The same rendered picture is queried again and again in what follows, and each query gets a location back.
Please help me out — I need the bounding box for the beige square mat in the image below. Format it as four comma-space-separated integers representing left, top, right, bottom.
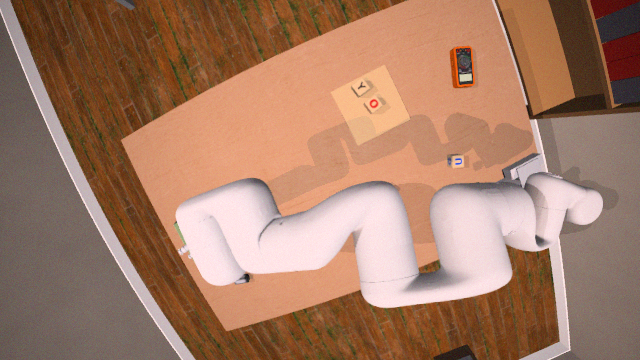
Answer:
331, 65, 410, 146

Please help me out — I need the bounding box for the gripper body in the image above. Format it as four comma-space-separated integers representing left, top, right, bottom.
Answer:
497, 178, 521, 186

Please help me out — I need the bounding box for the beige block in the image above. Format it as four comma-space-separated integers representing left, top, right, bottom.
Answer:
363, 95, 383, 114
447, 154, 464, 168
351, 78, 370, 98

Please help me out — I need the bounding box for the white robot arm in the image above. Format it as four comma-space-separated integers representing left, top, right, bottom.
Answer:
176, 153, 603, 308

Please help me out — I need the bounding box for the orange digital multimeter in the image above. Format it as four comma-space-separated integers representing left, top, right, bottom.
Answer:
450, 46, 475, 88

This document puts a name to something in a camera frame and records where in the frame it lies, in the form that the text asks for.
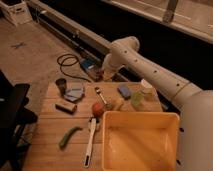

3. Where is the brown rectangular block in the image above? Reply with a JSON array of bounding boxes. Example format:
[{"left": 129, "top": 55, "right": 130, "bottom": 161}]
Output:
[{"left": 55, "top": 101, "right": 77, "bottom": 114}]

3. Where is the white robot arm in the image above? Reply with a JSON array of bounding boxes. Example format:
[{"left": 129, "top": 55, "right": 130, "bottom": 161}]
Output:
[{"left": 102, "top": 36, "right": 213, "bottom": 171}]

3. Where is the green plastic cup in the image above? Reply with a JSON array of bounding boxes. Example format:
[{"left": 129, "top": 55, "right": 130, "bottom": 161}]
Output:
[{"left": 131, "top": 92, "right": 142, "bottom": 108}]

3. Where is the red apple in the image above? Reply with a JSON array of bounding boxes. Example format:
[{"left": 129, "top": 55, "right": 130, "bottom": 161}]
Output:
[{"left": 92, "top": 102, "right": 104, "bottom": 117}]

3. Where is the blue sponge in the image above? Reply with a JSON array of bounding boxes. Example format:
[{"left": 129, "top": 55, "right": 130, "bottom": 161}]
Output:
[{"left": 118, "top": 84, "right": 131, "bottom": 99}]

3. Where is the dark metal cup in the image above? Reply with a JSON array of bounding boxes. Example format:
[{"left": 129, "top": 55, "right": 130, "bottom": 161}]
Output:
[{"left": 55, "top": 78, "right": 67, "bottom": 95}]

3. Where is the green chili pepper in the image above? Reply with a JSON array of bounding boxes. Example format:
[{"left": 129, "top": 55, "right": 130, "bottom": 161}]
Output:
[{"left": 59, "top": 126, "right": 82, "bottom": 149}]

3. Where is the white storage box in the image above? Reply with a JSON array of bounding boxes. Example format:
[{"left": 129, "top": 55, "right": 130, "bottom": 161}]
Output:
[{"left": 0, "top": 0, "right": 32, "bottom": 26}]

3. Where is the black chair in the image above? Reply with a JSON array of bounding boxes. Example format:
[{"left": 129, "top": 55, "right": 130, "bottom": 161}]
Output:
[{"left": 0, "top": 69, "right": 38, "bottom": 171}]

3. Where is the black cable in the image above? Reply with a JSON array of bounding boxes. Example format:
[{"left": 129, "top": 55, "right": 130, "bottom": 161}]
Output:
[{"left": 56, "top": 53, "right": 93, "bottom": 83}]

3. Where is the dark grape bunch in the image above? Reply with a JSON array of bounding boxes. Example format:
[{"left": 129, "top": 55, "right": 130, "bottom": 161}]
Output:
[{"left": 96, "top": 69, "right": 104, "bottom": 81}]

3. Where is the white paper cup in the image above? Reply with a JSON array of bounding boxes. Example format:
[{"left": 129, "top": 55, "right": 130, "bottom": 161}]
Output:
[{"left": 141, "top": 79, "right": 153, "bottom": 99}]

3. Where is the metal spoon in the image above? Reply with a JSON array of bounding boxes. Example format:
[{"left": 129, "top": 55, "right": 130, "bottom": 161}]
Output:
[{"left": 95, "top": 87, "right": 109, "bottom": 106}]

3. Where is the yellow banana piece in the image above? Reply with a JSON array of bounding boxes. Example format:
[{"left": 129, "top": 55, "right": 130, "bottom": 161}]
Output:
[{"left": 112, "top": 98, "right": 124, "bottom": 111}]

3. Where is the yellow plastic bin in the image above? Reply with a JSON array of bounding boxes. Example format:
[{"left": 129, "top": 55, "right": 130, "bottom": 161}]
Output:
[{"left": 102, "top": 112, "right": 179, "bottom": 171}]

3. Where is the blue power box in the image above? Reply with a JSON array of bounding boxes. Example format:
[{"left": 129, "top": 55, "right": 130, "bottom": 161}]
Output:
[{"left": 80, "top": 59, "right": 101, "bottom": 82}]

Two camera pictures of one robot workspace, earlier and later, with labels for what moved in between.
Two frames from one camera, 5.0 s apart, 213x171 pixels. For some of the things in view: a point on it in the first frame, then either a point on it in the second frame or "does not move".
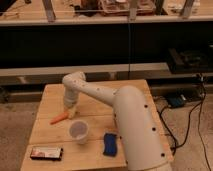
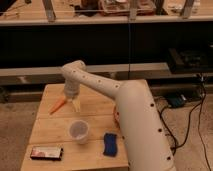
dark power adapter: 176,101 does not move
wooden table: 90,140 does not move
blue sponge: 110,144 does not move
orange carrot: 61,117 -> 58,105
#####
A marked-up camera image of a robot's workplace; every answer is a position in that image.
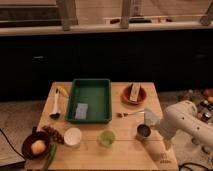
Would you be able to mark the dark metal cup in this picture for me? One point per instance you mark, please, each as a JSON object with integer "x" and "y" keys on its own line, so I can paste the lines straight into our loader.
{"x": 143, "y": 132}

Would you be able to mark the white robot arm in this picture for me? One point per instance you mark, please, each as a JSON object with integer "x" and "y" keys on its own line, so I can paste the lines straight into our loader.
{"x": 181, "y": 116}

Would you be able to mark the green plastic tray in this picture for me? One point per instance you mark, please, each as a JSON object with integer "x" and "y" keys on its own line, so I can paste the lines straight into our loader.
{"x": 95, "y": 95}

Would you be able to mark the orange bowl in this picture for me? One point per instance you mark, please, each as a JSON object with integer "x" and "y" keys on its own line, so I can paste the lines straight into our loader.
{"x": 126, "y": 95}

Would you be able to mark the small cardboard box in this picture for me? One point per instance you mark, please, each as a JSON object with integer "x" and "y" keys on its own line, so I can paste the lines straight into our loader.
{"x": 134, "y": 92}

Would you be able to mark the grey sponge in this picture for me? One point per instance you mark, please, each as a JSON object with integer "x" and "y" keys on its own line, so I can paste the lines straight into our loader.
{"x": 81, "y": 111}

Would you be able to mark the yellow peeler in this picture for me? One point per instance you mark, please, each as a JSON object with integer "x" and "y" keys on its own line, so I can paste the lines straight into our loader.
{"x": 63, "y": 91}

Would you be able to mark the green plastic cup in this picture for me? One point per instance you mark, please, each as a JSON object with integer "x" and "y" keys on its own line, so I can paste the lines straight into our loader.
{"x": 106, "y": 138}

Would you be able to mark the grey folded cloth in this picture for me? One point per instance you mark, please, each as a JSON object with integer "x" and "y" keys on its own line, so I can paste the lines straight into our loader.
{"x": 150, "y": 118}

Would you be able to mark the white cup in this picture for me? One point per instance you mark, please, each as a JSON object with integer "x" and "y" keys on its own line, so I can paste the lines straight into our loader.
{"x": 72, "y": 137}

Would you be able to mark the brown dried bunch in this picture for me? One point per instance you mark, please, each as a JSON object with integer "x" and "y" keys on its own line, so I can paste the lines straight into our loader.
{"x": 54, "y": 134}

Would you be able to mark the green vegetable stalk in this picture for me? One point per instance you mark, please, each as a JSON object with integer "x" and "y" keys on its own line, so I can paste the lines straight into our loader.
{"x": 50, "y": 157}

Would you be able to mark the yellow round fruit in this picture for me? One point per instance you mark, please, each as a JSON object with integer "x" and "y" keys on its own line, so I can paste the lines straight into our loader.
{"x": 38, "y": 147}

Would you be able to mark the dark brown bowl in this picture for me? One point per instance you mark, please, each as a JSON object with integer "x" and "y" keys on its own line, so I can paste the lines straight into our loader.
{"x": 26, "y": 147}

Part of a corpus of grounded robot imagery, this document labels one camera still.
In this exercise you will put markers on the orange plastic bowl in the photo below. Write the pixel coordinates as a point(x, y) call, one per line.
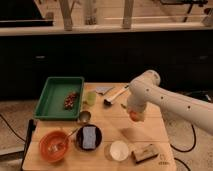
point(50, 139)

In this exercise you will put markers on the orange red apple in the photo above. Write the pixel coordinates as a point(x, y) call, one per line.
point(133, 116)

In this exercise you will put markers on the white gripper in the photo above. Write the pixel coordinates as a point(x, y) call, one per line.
#####
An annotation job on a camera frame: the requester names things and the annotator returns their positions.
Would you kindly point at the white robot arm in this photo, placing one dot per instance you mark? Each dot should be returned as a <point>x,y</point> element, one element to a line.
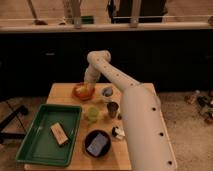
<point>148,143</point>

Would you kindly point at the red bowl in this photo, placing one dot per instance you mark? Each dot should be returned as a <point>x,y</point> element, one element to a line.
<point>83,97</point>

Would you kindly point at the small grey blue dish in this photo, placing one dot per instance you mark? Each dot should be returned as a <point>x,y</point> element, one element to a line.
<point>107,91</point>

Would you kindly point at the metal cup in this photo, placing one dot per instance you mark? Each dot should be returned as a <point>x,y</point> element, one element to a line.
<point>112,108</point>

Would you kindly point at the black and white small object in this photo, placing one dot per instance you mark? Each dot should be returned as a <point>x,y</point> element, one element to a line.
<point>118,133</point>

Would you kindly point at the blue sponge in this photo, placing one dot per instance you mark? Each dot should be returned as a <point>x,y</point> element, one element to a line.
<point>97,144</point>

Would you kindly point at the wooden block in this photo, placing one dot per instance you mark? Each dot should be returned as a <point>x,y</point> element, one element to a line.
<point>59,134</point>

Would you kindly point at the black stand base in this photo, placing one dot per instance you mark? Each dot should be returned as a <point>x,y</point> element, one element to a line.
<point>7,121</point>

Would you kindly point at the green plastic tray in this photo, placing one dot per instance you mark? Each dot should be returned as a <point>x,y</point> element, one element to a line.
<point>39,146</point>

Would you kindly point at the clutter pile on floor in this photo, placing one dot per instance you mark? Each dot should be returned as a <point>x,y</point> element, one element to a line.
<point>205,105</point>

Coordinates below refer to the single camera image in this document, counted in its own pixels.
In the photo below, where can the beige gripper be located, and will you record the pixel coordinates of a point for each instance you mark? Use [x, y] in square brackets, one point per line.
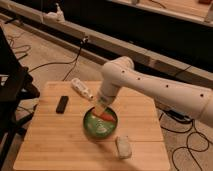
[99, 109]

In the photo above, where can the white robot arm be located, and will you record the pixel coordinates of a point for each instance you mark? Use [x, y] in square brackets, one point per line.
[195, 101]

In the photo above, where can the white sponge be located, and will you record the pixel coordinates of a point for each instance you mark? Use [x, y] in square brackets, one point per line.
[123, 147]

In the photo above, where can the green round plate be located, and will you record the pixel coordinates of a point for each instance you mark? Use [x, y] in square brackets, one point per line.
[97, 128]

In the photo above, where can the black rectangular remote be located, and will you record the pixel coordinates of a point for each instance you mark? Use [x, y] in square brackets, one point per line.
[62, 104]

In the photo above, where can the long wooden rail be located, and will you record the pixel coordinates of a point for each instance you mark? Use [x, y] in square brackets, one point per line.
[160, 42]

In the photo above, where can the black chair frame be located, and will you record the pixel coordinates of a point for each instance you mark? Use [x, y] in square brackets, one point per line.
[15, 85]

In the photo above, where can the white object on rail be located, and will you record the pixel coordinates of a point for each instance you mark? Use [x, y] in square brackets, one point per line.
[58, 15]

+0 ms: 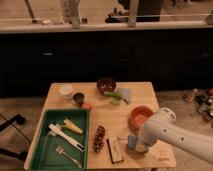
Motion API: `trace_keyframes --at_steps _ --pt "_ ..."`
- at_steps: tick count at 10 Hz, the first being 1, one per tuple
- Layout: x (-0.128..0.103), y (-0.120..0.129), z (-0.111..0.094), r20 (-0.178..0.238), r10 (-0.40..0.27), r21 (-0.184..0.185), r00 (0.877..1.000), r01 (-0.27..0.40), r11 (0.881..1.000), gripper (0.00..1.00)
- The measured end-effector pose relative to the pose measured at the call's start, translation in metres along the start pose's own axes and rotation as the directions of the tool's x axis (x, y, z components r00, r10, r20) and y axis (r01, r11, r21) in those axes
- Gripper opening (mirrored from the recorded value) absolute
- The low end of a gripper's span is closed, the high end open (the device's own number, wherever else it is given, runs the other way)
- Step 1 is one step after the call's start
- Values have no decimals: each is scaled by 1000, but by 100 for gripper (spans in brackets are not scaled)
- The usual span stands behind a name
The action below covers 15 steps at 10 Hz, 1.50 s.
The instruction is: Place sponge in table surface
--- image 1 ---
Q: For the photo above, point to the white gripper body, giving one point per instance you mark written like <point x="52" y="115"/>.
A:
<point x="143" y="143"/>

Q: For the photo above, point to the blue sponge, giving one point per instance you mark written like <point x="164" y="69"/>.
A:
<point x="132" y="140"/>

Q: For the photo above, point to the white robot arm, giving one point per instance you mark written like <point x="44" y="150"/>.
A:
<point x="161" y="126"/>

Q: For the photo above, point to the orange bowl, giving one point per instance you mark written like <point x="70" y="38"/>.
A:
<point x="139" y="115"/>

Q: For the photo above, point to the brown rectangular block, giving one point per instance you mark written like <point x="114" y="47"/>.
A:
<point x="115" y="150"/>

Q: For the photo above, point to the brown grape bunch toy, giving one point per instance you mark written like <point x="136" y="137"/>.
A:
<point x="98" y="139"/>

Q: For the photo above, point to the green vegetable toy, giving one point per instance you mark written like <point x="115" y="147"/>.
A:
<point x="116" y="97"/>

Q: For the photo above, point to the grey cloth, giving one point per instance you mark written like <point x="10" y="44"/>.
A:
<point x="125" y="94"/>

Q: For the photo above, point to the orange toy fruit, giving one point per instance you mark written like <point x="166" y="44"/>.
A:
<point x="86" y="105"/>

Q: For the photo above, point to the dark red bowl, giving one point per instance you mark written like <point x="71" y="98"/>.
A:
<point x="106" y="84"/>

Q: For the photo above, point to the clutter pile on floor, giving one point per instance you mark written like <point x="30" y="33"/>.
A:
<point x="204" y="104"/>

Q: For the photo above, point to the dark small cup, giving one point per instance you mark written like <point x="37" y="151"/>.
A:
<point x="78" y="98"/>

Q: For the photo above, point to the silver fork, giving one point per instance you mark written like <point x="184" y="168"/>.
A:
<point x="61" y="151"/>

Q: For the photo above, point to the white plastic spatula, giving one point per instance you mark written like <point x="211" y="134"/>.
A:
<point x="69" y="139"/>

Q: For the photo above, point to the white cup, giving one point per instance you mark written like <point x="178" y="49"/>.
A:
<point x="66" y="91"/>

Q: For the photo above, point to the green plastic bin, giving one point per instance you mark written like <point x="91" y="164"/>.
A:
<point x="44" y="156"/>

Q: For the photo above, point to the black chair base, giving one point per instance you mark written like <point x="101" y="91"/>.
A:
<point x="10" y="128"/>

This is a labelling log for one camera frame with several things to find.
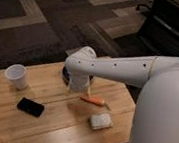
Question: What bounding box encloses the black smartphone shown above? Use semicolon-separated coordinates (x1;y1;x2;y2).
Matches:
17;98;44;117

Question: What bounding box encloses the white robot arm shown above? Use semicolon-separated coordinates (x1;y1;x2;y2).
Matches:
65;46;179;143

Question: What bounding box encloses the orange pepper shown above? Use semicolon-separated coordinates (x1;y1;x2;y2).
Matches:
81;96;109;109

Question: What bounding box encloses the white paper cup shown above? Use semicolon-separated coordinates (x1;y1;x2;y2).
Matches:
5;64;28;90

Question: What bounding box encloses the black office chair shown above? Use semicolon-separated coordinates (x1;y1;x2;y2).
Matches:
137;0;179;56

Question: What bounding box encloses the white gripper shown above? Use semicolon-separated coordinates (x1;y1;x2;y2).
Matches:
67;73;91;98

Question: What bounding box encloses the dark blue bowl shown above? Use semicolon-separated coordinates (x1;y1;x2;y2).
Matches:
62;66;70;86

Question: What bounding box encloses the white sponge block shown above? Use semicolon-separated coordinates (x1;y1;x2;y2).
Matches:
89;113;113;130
#####
* _AIM OF THE EXERCISE_:
When a line in the material above holds the word "need", copy that line.

* _TASK OUTPUT_:
Please help me out — I need the bounding box for the beige square mat in the image below. Format it as four comma-space-separated integers representing left, top, right, bottom.
Please help me out — I need the bounding box for the gripper body in the image above. Format it as four comma-space-separated integers representing left, top, right, bottom.
Please help me out — I need the bounding box for the beige block in the image above. Format it as four comma-space-separated integers representing left, top, right, bottom.
Please help me out — I need the bounding box for the white robot arm in the image above. Format it as four comma-space-separated integers representing left, top, right, bottom.
Please help me out — I need the bounding box for the orange digital multimeter in the image above. Format it as four comma-space-separated integers representing left, top, right, bottom.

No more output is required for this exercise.